We tracked the expression of TCR Vβ usage by flow cytometry over time with the hypothesis that an improvement in DNA-plasmid integration would be reflected by maintenance of a broad pre-electroporation TCR Vβ repertoire. The pattern of TCR Vβ usage observed after electrotransfer of the two DNA SB plasmids and propagation on aAPC was much broader than when T cells were electroporated using the single CoOpCD19RCD28/Hy-pVitro4 plasmid and expanded by REP by cross-linking CD3 with OKT3 in cytocidal concentrations of hygromycin B. We observed that ~80% of the T cells electroporated with CoOpCD19RCD28/HypVitro4 plasmid expressed a single TCR Vβ family (Vβ5.3). In contrast, ~80% of the T cells electroporated with the complete SB system expressed 30% of the TCR Vβ families (Fig. 4C). This is consistent with less efficient integration of the CoOpCD19RCD28/Hy-pVitro4 plasmid compared with the SB system.
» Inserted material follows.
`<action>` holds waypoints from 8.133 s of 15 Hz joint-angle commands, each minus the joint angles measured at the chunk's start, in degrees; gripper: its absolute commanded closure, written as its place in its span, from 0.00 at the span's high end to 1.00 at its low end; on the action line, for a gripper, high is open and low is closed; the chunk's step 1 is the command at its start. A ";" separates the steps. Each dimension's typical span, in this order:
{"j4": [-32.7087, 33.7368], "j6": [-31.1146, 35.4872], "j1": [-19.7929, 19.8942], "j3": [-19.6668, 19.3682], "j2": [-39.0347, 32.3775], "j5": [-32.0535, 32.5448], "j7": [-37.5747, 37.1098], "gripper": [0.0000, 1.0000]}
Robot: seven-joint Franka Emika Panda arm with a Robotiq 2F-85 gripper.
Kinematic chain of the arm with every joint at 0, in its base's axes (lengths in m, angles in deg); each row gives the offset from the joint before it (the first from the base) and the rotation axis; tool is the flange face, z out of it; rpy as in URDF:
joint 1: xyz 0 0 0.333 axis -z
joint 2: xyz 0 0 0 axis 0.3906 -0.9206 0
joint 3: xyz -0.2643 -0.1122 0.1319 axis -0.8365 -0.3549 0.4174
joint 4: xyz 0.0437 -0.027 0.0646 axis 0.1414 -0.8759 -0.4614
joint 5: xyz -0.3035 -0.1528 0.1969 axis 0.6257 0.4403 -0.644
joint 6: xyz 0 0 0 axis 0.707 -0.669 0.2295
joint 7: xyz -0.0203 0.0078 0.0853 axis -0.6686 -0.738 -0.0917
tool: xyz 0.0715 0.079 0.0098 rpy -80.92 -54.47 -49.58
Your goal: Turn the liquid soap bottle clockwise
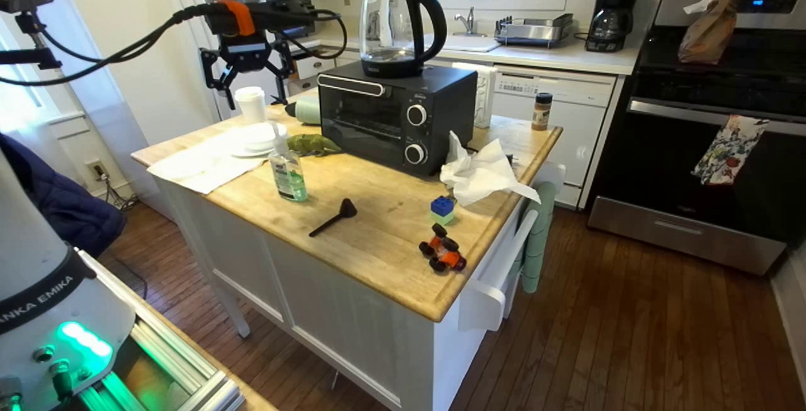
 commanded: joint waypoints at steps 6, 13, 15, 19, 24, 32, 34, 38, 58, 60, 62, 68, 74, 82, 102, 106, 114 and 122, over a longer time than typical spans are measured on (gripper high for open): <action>-3.41 7.37 -0.21 1.55 -2.56 3.26 4.63 1.00; -4.16 11.68 -0.05 2.48 -4.78 5.35 7.15 1.00; -4.50 12.26 -0.08 2.64 -5.22 5.56 7.59 1.00; -4.66 12.49 0.25 2.58 -5.85 6.02 9.59 0.82; -4.58 12.63 0.90 2.62 -5.83 7.53 10.74 0.82; -4.51 12.68 1.51 2.45 -5.92 9.46 12.29 0.48; -4.49 12.78 1.55 2.41 -5.93 9.40 12.63 0.34; -4.56 13.16 1.68 2.40 -5.99 9.47 13.08 0.43; -4.53 15.34 1.28 2.56 -7.22 8.90 13.82 0.04; -4.38 15.27 1.20 2.48 -7.27 8.64 13.88 0.05; -4.12 14.79 1.40 2.55 -7.25 8.72 13.40 0.05; -3.08 13.01 4.34 3.70 -7.23 10.45 4.95 0.05; -1.79 9.08 7.64 5.93 -7.56 15.01 -12.02 0.05; 0.88 4.33 7.30 6.86 -8.89 15.11 -31.45 0.05; 2.82 3.60 7.33 7.00 -10.69 10.78 -72.51 0.05; 2.74 3.41 7.19 6.93 -11.04 8.44 -74.34 0.05; 3.47 3.17 7.59 6.80 -9.81 8.16 -75.39 0.67; 8.23 -5.60 8.56 7.12 -3.12 9.67 -75.59 1.00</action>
These data have implications for design of adoptive immunotherapy trials as maintaining a broad TCR diversity is desired to restore immune reconstitution after myeloablative preparative regimens.
The numerically expanded T cells were evaluated for redirected killing. The genetically modified T cells were able to lyse CD19+ targets, and specificity of killing was shown by the background lysis of CD19neg K562 cells (Fig. 5A). We showed a 25-fold increase in specific lysis of CD19+ K562 at effector-to-target ration of 50:1. The lack of killing of CD19neg K562 is consistent with absence of resident NK cell function in the culture, as these target cells are sensitive to NK cell–mediated lysis. Because the CAR contains a CD28 endodomain, we investigated whether T cell–derived IL-2 could be produced when CAR contacted CD19 antigen in the absence of binding CD80 or CD86. An intracellular cytokine assay showed that IL-2 could be detected in the CAR+ T cells only when cultured with CD19+ stimulator cells and not with CD19neg cells (Fig. 5B). There was an ~4-fold increase in IL-2 expression when CAR+ T cells were stimulated by CD19+CD80negCD86neg K562 cells compared with CD19neg K562 parental controls. No significant IL-2 production was observed when T cells were cultured in absence of stimulator cells. These data are consistent with activation of T cells for killing and IL-2 cytokine production through the CAR.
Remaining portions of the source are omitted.